How could that be, that the hospital wouldn’t take him?
JIRO
I believe the presiding doctor was connected with a victim of the Disappearances also.
INT.
And so, this is all prelude to your visit, no?
JIRO
That day I went to see Sotatsu. He knew nothing of any of this, and was the same as he had always been, just sitting in the cell. When he saw me, he stood up and came to the bars. I looked at him and I thought, is there something I can see, some change in him that would make him a different person than the one I knew? I looked at him very carefully. I wanted to see who it was I was looking at. And it wasn’t anyone else. It was my brother, Sotatsu. I had always known him. It was absurd that he had done these things. He hadn’t done them. I was suddenly completely sure. I said to him, I said, Brother, I know you didn’t do these things. I don’t know where this confession came from, but it isn’t true.
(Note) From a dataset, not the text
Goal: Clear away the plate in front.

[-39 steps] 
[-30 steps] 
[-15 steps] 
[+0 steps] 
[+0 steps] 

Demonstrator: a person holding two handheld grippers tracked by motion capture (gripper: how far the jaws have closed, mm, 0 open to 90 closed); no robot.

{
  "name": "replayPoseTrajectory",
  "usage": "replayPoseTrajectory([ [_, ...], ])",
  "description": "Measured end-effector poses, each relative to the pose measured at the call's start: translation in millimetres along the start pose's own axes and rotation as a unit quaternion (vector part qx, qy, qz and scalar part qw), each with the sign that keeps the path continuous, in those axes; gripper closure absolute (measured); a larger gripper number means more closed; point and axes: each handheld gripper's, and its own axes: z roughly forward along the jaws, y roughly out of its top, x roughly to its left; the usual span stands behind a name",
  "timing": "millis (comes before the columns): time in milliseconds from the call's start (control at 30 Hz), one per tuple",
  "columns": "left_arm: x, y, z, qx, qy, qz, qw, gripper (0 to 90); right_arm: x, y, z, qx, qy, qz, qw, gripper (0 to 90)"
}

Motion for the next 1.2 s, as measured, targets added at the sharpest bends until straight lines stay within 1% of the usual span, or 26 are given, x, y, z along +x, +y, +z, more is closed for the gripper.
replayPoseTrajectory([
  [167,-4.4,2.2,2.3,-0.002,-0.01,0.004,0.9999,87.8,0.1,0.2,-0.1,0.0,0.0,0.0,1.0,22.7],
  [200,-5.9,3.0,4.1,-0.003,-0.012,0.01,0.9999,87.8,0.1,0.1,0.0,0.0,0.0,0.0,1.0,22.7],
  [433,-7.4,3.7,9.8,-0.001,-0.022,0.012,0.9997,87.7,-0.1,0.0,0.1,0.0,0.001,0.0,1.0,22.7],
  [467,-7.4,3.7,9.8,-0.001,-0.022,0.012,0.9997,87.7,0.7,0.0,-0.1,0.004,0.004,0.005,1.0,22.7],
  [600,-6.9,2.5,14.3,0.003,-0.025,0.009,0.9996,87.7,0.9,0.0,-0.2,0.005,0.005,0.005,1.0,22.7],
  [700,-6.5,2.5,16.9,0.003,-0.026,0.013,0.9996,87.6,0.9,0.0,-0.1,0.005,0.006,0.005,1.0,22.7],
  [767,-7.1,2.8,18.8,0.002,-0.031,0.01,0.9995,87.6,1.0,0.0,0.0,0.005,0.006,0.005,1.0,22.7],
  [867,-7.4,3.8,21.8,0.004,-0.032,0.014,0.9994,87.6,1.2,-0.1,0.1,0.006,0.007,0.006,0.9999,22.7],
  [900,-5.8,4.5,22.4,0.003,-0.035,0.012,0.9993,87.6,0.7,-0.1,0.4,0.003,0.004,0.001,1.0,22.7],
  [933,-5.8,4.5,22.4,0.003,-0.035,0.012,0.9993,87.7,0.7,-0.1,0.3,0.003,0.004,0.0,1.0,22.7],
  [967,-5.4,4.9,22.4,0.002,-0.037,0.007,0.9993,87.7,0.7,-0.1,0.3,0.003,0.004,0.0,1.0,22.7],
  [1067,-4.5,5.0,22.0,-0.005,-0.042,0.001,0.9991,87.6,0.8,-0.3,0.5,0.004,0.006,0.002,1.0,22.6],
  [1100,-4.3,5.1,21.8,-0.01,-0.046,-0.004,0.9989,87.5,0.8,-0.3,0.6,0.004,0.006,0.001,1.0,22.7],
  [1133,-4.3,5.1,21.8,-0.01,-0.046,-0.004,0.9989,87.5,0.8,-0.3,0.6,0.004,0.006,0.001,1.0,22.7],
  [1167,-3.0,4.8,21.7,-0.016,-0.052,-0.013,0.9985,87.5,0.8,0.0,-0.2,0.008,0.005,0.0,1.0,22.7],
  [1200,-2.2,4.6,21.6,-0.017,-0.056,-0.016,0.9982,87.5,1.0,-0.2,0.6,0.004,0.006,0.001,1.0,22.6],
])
I know this . And I took his hand through the bars.
INT.
The guards let you touch his hand?
JIRO
I don’t remember what the officers were doing. They were watching, but they didn’t stop us. I don’t think they felt that Sotatsu was any danger. If you had ever seen him, you would not think him any danger.
INT.
And what did he say, you said he spoke then, what did he say?
JIRO
He said, Brother, I didn’t do anything. I didn’t do it .
INT.
And what did you say? You must have been shocked.
JIRO
I was not shocked. It was what I expected. I said to him that he hadn’t done it, because I believed he hadn’t done it, and then he replied, confirming what I said. It was all very clear.